Splitting a CSV file into equal parts?

后端 未结 1 1460
面向向阳花
面向向阳花 2020-12-11 11:00

I have a large CSV file that I would like to split into a number that is equal to the number of CPU cores in the system. I want to then use multiprocess to have all the core

相关标签:
1条回答
  • 2020-12-11 11:26

    As I said in a comment, csv files would need to be split on row (or line) boundaries. Your code doesn't do this and potentially breaks them up somewhere in the middle of one — which I suspect is the cause of your _csv.Error.

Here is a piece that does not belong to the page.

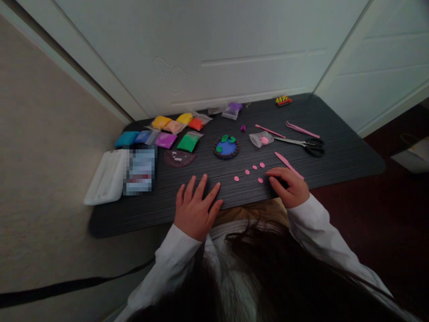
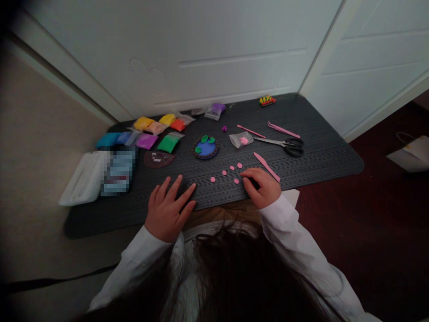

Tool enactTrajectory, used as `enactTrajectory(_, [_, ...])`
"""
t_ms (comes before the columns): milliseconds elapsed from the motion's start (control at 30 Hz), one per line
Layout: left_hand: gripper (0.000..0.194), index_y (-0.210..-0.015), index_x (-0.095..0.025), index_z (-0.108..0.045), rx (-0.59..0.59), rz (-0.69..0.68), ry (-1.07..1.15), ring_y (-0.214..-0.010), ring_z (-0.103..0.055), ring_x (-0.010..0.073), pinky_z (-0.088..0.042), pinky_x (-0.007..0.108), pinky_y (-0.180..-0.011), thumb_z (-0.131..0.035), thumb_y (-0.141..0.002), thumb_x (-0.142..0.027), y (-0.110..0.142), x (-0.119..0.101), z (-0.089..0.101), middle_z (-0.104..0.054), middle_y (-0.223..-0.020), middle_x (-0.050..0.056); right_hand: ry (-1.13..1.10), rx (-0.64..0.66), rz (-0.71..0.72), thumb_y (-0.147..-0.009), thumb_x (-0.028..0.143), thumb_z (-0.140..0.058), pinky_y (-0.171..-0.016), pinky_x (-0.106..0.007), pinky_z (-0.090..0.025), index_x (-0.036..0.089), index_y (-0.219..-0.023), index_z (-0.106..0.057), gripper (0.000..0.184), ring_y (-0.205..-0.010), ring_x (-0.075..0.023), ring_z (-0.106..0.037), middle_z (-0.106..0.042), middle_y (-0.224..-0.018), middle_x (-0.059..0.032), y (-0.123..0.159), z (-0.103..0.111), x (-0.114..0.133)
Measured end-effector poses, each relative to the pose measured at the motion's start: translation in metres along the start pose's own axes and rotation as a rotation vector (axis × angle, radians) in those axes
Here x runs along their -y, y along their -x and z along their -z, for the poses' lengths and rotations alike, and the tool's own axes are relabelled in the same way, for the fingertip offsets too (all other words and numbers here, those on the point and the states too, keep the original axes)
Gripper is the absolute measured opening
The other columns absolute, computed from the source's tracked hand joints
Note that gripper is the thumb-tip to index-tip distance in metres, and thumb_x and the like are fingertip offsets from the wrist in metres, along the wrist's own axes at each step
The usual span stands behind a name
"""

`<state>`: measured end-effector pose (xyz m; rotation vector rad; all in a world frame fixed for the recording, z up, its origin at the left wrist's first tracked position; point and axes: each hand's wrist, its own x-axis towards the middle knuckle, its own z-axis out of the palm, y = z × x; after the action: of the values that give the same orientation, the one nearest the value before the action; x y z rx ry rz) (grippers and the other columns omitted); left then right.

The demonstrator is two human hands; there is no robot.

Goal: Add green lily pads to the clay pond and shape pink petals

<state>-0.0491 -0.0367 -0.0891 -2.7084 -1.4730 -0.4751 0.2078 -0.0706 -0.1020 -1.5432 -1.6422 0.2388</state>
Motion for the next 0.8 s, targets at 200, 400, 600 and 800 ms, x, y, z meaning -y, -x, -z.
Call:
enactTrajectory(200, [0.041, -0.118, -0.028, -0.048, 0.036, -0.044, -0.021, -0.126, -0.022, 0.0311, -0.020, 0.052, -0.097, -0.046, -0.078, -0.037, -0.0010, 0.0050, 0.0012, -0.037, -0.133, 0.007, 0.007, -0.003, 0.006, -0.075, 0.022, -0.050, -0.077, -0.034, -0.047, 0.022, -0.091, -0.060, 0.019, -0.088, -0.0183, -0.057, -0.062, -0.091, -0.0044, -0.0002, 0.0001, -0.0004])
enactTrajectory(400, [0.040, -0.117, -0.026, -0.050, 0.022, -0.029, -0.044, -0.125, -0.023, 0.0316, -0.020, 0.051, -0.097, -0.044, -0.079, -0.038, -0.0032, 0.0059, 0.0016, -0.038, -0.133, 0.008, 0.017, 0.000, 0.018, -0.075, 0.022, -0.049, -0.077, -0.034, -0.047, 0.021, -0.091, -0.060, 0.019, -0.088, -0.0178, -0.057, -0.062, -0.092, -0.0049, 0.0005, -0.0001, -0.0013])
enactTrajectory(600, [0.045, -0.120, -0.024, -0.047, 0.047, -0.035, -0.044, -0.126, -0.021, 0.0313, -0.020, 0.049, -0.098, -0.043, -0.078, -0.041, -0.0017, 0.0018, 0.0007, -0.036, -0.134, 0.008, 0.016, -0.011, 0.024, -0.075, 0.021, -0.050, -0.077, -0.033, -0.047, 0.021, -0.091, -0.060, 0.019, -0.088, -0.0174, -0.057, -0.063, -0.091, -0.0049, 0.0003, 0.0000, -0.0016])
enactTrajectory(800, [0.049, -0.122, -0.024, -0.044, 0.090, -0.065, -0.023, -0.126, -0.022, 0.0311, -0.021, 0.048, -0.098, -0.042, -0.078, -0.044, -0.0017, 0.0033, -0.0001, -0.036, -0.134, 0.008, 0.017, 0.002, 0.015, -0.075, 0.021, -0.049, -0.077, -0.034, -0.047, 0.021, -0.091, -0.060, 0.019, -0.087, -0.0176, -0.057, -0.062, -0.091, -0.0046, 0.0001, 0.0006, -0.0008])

    The following avoids doing that by processing the input file as a series of lines. I've tested it and it seems to work standalone in the sense that it divided the sample file up into approximately equally size chunks because it's unlikely that an whole number of rows will fit exactly into a chunk.

    Update

    This it is a substantially faster version of the code than I originally posted. The improvement is because it now uses the temp file's own tell() method to determine the constantly changing length of the file as it's being written instead of calling os.path.getsize(), which eliminated the need to flush() the file and call os.fsync() on it after each row is written.

    import csv
    import multiprocessing
    import os
    import tempfile
    
    def split(infilename, num_chunks=multiprocessing.cpu_count()):
        READ_BUFFER = 2**13
        in_file_size = os.path.getsize(infilename)
        print 'in_file_size:', in_file_size
        chunk_size = in_file_size // num_chunks
        print 'target chunk_size:', chunk_size
        files = []
        with open(infilename, 'rb', READ_BUFFER) as infile:
            for _ in xrange(num_chunks):
                temp_file = tempfile.TemporaryFile()
                while temp_file.tell() < chunk_size:
                    try:
                        temp_file.write(infile.next())
                    except StopIteration:  # end of infile
                        break
                temp_file.seek(0)  # rewind
                files.append(temp_file)
        return files
    
    files = split("sample_simple.csv", num_chunks=4)
    print 'number of files created: {}'.format(len(files))
    
    for i, ifile in enumerate(files, start=1):
        print 'size of temp file {}: {}'.format(i, os.path.getsize(ifile.name))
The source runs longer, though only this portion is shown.